Monday, May 23, 2022

Big Tech and Guns


By John R. Byrne

A couple of big decisions issued by the Eleventh Circuit yesterday, both authored by Judge Newson.

In Netchoice, LLC et al. v. Attorney General, State of Florida, et al., the Court handed a victory to "Big Tech," holding Twitter, Facebook, and other companies were entitled to a preliminary injunction against a Florida law that would have barred them from, among other things, "deplatforming" political candidates. The Court found it "substantially likely" that social media companies are "private actors" (and, thus, have First Amendment rights) and that many (but not all) of the law's provisions violate those rights. Read it here.

In  United States v. Ignacio Jimenez-Shilon, the Court held that a law making it illegal for illegal aliens to possess firearms does not run afoul of the Second Amendment. Judge Newsom's opinion digs into Justice Scalia's opinion in District of Columbia v. Heller, 554 U.S. 570 (2008) offers a detailed account of the history of gun rights/laws in this country. Weirdly enough, Judge Newsom also wrote a concurrence to his own opinion, laying out what he considers the right analytical framework to apply to challenges to the Second Amendment. Read it here.

Judge Newsom's Jimenez-Shilon opinion is already drawing some fire on Twitter, tying the two opinions together.


Anonymous said...

The static view endorsed in Judge Newsom's opinion -- the second amendment codified an existing right intended to protect certain categories of people (the right type of white people) -- is problematic on a number of levels. This is an opinion to disregard the primary canon of statutory construction: read the statute. But no, for this portion of the constitution, don't read the word "people" as referring to people as we conceive or understand it, but how the framers would have when they were codifying a preexisting right. The tension between originalism (or at least this variant of it) and the text of the actual provision is stark but is apparently of little concern. And why stop with "people"? Wouldn't the framers, in codifying the preexisting right, have also understood "arms" as muskets (or maybe cannons)? But this starts interfering with the outcome the so-called originalist wants, because now there is a prospect of reasonable gun regulations on all modern weaponry.
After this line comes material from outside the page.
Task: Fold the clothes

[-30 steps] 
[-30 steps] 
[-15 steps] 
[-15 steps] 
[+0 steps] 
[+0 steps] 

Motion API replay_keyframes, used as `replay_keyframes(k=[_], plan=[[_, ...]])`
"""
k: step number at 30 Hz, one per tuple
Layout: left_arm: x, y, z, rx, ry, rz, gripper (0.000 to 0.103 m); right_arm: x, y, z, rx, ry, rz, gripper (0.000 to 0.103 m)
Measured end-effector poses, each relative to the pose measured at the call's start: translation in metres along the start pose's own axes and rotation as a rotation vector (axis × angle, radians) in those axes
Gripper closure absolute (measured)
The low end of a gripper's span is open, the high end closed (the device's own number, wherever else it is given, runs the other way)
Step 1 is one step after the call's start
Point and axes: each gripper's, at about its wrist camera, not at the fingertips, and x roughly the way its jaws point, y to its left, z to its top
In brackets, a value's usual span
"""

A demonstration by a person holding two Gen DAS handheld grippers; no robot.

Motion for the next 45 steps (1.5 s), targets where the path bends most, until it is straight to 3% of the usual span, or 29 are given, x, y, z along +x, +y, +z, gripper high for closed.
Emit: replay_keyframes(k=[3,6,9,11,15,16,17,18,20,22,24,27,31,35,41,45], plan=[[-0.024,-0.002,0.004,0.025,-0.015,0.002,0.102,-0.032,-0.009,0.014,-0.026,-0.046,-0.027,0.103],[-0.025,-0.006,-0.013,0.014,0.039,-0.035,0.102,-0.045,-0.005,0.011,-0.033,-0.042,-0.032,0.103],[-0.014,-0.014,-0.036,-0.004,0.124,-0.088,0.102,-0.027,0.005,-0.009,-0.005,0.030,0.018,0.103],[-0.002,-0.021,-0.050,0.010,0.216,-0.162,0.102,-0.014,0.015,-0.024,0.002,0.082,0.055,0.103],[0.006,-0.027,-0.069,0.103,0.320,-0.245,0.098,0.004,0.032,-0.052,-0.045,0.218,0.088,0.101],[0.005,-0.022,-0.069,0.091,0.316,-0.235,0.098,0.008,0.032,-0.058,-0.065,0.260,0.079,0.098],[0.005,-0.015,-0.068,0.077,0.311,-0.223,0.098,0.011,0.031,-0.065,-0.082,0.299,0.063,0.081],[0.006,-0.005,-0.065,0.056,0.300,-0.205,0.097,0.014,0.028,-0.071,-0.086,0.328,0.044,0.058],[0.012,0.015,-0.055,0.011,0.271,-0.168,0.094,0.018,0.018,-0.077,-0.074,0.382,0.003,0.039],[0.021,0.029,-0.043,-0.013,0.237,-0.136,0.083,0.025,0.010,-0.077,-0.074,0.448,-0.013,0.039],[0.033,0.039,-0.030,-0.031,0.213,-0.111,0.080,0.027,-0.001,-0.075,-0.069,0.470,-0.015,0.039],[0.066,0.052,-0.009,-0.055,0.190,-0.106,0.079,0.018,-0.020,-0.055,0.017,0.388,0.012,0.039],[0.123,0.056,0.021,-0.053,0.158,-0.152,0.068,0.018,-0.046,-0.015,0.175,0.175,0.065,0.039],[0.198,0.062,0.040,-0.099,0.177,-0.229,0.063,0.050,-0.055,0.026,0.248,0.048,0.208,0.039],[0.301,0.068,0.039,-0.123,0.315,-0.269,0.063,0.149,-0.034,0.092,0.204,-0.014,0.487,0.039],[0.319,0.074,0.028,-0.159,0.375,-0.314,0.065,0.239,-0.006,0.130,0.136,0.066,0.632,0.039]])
If "people" doesn't include non-natives because that's now how the framers would have understood it, please don't tell me that Madison, Wilson, et. al. would have understood "arms" to include a glock 19 with extendo.

Anonymous said...

something no one has ever said to Newsom: use more words.

Rumpole said...

I'm wondering what we as a society would do, if there was an amendment in the Constitution at the time it was ratified codifying the right to use cocaine for medicinal purposes, which was something that was widely done at the time of the writing of the constitution. Would we have never criminalized cocaine?

For all of the philosophical underpinnings of using original intent, which is just the use of an arbitrary standard under the belief that current judges should not legislate or use their personal opinion of what should be- as was done in "finding" a right to privacy in the penumbra of the Constitution in Griswold- the use of original intent still leads to the kind of second amendment decisions that end up putting guns in the hands of mentally ill people that kill children.

My point is we use original intent and unspoken is the belief that the writers of the constitution were infallible, which of course they were not- and I can give you "3/5ths" of a reason why.

I have no desire to open the interpretation of the constitution to the current round of Trump judges, who undoubtably would find within the penumbra of the constitution that we are a Christian nation and should ban liquor sales on Sunday and the sale of contraception, but using original intent has gotten us to this point which brings to mind Einstein's saying that the definition of insanity is doing the same thing over and over and expecting a different result.

Anonymous said...

Hard to take you seriously Rumpo.

Anonymous said...

Pretty sure Einstein never said that.

Rumpole said...

Why is it hard to take me seriously ? I never take myself seriously. I’ve built an enormous readership for a blog not taking myself or the legal system seriously. So what’s your real complaint? My intelligence? My success?

Anonymous said...

Einstein didn't say it. It's almost like a joke at this point. Bizarre post by 753.

Anonymous said...

If there's anything Trump-appointed originalist/textualist judges are known for, it's finding penumbras. Right.